#### [Your objective]
Give the line containing "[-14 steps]" again, exactly, along with all later lines of the entries, through the last one.

#### [Input material]
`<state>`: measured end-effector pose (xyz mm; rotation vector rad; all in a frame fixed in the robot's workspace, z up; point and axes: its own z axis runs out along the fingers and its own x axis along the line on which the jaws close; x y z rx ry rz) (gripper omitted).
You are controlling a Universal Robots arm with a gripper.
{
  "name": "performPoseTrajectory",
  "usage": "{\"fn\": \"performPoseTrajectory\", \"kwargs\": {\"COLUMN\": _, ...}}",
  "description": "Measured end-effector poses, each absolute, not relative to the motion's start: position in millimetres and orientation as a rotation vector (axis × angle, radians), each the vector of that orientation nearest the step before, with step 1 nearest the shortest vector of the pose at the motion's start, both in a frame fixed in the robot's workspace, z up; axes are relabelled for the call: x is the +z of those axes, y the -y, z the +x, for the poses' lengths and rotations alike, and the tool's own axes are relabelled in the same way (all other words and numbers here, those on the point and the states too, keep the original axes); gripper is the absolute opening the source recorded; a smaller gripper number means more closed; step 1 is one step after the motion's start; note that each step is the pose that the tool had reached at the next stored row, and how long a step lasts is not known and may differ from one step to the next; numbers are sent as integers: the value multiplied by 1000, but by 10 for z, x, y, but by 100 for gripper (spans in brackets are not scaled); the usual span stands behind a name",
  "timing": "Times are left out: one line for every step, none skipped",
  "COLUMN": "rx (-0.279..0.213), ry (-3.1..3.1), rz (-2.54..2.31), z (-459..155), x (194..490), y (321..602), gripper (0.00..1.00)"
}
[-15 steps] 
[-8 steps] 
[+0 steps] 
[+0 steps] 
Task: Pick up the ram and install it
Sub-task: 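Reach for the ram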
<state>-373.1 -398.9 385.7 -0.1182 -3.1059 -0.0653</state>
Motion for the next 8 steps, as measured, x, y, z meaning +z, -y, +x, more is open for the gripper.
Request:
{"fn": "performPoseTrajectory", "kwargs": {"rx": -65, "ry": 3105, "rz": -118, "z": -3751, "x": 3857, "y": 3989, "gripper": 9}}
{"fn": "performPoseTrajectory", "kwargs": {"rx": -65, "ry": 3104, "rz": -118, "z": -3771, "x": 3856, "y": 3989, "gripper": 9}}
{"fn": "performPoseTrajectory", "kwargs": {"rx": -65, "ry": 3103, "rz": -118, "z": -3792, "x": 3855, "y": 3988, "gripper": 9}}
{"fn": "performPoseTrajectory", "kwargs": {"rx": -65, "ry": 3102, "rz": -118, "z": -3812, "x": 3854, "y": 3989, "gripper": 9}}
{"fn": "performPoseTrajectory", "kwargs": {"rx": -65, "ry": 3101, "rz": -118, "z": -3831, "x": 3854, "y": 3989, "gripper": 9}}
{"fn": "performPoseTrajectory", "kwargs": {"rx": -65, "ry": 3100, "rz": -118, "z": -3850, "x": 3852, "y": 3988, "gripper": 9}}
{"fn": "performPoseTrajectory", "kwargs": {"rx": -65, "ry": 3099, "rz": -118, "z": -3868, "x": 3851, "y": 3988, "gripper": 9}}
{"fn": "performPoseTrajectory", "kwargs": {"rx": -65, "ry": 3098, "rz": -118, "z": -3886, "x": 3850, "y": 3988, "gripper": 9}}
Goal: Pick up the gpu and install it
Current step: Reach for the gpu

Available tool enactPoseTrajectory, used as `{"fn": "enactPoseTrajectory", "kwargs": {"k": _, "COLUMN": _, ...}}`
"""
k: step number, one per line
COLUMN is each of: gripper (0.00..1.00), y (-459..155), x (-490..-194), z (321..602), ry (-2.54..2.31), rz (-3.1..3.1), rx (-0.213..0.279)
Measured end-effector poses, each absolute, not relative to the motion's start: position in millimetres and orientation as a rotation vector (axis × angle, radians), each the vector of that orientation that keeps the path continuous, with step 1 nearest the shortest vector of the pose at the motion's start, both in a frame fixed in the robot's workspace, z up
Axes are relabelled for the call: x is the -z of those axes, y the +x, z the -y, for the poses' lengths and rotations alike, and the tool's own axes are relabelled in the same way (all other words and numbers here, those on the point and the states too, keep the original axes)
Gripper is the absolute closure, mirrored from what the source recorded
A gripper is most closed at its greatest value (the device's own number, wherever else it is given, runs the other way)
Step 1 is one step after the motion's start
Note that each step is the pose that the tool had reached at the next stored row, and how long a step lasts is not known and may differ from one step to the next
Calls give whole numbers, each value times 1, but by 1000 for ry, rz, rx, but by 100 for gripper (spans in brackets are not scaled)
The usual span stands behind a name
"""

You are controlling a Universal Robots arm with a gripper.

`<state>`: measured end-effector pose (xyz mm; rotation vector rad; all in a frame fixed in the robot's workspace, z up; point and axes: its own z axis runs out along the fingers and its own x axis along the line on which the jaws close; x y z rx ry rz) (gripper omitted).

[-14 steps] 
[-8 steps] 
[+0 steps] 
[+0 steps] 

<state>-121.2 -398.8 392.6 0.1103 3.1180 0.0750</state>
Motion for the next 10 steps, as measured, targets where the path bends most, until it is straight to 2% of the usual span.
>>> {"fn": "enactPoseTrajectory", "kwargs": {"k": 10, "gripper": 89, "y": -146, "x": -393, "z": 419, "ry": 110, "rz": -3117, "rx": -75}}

#### [Written response]
[-14 steps] 
[-8 steps] 
[+0 steps] 
[+0 steps] 

<state>-121.2 -398.8 392.6 0.1103 3.1180 0.0750</state>
Motion for the next 10 steps, as measured, targets where the path bends most, until it is straight to 2% of the usual span.
>>> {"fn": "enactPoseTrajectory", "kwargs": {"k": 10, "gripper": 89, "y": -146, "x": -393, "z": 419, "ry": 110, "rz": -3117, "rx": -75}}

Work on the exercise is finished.